Следуя за пишущим о Вагнере Адорно, мы приводим в движение модуль критического мышления о театральном творчестве Гротовского, открываем правила монтажа и его скрытое социальное значение, расположенное, может быть, даже вне намерений самого художника, и начинаем чувствовать недоверие по отношению к округлению — при помощи мифа — человеческого опыта, а также к мечтаниям о человеке полном, целостном. Поскольку Адорно в этом пункте также остается критичным к творчеству Вагнера, задавая вопрос, ценой какого исключения Инаковости можно реализовать эту грезу о человеческой полноте. Он пишет, что все гротескные персонажи в музыкальных драмах Вагнера, несущие в себе зародыш катастрофы и нарушения мировой гармонии, обязаны своим обликом стереотипным представлениям, характерным для антисемитских карикатур XIX века (их замаскированное присутствие Адорно находит в каждом произведении Вагнера).

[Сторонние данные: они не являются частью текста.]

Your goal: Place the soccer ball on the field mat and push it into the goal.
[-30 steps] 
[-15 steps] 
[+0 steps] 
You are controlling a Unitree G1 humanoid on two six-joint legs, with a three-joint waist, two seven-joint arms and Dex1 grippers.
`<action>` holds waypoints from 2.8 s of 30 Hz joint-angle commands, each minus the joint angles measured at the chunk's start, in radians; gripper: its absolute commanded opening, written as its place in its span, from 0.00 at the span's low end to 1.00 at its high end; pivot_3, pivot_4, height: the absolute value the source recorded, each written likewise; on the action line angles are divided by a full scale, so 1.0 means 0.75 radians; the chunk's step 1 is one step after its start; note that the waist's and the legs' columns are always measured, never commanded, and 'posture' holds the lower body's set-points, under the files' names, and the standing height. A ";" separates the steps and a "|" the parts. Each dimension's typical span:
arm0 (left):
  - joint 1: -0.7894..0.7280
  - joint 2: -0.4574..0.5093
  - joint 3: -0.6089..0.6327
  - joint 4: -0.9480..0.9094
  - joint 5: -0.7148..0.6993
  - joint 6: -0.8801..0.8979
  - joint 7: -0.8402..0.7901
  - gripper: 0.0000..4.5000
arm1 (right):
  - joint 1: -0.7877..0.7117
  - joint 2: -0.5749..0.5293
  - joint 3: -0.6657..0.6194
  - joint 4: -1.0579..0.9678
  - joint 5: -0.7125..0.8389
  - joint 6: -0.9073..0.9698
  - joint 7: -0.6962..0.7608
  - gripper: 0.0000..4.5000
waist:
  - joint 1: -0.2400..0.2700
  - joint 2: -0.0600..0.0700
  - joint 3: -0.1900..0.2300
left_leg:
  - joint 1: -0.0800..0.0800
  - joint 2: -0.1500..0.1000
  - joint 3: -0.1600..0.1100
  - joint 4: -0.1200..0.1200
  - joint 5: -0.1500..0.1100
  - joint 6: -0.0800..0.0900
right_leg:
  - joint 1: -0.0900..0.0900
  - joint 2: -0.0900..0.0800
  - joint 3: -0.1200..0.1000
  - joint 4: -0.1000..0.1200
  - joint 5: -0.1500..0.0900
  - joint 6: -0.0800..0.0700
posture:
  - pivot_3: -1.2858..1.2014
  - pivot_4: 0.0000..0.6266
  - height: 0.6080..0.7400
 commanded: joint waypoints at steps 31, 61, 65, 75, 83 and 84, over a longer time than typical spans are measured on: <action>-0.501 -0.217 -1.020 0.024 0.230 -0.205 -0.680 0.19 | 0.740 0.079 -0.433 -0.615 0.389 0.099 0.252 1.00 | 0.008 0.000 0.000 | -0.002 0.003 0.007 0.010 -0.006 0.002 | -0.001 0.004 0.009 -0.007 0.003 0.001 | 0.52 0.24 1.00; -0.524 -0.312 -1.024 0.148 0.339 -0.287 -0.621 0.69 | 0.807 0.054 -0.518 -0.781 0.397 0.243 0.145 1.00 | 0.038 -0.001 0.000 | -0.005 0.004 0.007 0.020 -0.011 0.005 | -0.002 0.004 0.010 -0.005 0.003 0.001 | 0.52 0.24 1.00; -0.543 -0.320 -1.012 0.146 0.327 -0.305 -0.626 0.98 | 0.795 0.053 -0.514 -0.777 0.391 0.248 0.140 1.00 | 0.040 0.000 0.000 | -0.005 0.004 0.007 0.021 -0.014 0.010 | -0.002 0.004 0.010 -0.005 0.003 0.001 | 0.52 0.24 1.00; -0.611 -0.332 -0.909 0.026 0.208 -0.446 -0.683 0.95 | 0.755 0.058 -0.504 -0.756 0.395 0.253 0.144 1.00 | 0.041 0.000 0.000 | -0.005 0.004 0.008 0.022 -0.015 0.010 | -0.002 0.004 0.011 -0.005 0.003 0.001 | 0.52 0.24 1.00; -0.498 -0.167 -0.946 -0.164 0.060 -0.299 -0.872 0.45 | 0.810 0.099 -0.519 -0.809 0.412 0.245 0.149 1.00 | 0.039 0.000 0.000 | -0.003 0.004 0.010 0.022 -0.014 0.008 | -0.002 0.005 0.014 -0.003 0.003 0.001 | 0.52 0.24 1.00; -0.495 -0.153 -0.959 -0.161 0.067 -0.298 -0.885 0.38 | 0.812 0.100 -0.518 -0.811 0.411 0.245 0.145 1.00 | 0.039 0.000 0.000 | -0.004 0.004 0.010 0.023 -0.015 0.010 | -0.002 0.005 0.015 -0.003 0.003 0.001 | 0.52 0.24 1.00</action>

Гротовский, вступая на путь поиска полноты, «целостного акта», не мог оставить без внимания критические аргументы Адорно — даже если он не читал его, он наверняка ведь был знаком с этими аргументами по непосредственному опыту — историческому и общественному. Не будем забывать, что «Стойкому принцу» предшествовал «Этюд о Гамлете». Какова тогда связь между исследованием стойкости и исследованием инаковости? Я рискнул бы утверждать, что фантазматическая структура обоих спектаклей не слишком различалась. Оба задействуют мазохистский образ преследуемого и беззащитного человека. Впрочем, так же, как и в «Акрополе». Радикально, однако, усиливается в «Стойком принце» нарциссический компонент, меняется либидинальная экономия. Два свидетельства, которым можно доверять, — Питера Брука и Эудженио Барбы — говорят о переживании отвращения, которое Гротовский задействовал как в «Акрополе», так и в «Этюде о Гамлете». Впрочем, сам Гротовский в то время говорил об отвращении, как специально возбуждаемом в зрителе аффекте[578]
. Об отталкивающих впечатлениях писала в связи со «Стойким принцем» Леония Яблонкувна.Источник отвращения представляется вполне очевидным. В «Акрополе» дело доходило до радикальной феминизации и сексуализации человеческих фигур, в нем визуально и либидинально акцентировалось агрессивное самоудовлетворение. Достаточно вспомнить часто возвращающуюся в спектакле картину тел лежащих, поникших долу, тел, переживающих наслаждение, тел, всегда готовых оказаться в пассивной позиции. В «Этюде о Гамлете» Гротовский задействовал похожий фантазматический образ: вейнингеровскую ассоциацию женщины и еврея, шаблонно приписываемую им пассивность. Женщиной и евреем, испытывающим сексуальное насилие со стороны Бога, становится в своих психотических видениях Пауль Шребер[579]
. В либидинальной экономии отвращение занимает особое место: может быть источником как сексуальной репульсии, как и самого интенсивного наслаждения. Аналогично и в религиозных системах: отвращение является экстремальным переживанием, которое может быть размещено как в сфере того, что отвержено, так и в сфере усиленной сакральности. Оно может уничтожать переживание сакрального, но может также возбуждать его и возрождать.Когда я смотрю кинозапись «Стойкого принца», не могу разглядеть в том, что создал Ришард Чесляк, той освобождающей просветленности, о которой столько было написано. Вижу прежде всего садистскую и обсценную картину того, как мучают человека, загнанного в какую-то темную нору, подвал, загон. Пробующего увернуться от преследующей его толпы, которая напевает польскую народную песенку об убегающей в просо перепелочке — и в этом пении слышится издевка и агрессия. Вижу сексуальный экстаз мучимого, избитого до смерти, как это недавно сформулировала Луция Иванчевская[580]
, обнаженного мужчины, который переживает наслаждение, лежа на спине с раздвинутыми ногами. Думаю также о еврее, который в отчаянии бросился в Аушвице в огонь крематория и в котором Гротовский и его актеры увидели человека в религиозном экстазе. Наконец, я задаюсь вопросом, почему все так хорошо запомнили принимаемые Ришардом Чесляком иконографические позы Христа и решили, что именно в них кроется глубочайший смысл спектакля. Неужели так трудно произвести демонтаж этого совершеннейшего произведения Гротовского: попробовать разделить в нем историческое, фантазматическое и мифическое?